## What is needed
From the line that includes "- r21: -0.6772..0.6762" down to the final line of the data below, copy every line exactly and leave the rest out.
______________________________
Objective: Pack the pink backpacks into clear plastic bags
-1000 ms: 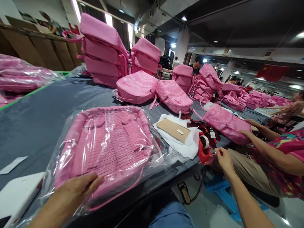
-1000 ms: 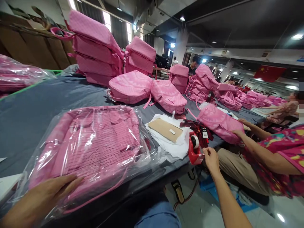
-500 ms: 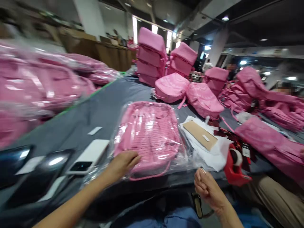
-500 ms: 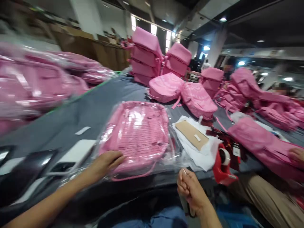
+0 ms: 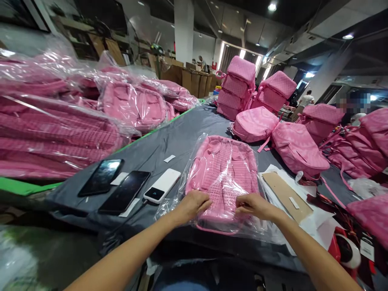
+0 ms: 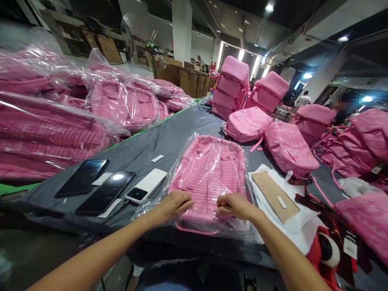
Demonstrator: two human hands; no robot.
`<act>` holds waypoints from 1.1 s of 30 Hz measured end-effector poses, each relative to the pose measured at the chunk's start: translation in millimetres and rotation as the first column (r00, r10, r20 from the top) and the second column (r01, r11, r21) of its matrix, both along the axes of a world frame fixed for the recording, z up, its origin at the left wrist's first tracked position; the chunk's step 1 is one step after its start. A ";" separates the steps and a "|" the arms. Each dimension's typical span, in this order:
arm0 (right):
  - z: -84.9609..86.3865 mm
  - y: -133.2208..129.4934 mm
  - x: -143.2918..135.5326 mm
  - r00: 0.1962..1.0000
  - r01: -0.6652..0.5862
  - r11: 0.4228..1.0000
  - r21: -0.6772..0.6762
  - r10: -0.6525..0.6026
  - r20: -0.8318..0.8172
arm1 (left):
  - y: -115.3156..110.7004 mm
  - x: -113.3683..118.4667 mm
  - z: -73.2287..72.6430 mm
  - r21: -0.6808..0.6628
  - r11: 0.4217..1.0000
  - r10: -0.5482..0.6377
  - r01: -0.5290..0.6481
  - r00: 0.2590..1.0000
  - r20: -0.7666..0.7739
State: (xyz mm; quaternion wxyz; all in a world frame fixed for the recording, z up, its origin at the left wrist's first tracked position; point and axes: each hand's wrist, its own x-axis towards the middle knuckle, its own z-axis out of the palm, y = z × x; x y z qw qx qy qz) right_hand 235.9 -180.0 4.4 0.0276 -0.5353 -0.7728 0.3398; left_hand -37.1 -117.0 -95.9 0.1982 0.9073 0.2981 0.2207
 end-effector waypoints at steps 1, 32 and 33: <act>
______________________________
## Response area
  - r21: -0.6772..0.6762
  - r10: -0.6525..0.6026
  - r20: -0.8318..0.8172
arm1 (left):
  - y: -115.3156..110.7004 mm
  - x: -113.3683..118.4667 mm
  - z: -73.2287..72.6430 mm
  - r21: -0.6808..0.6628
  - r11: 0.4217..1.0000
  - r10: -0.5482..0.6377
  - r01: -0.5290..0.6481
  - r00: 0.2590..1.0000
  - r20: -0.7666..0.7739
State: (xyz mm; quaternion wxyz; all in a world frame fixed for the recording, z up, its origin at the left wrist's first tracked position; point and axes: each hand's wrist, its own x-axis towards the middle knuckle, its own z-axis out of the palm, y = z × x; x y z qw qx qy qz) right_hand 235.9 -180.0 4.4 0.0276 -0.5353 -0.7728 0.3398; left_hand -37.1 -117.0 -95.9 0.1982 0.9073 0.2981 0.2207
 end-effector waypoints at steps 1, 32 and 33: <act>

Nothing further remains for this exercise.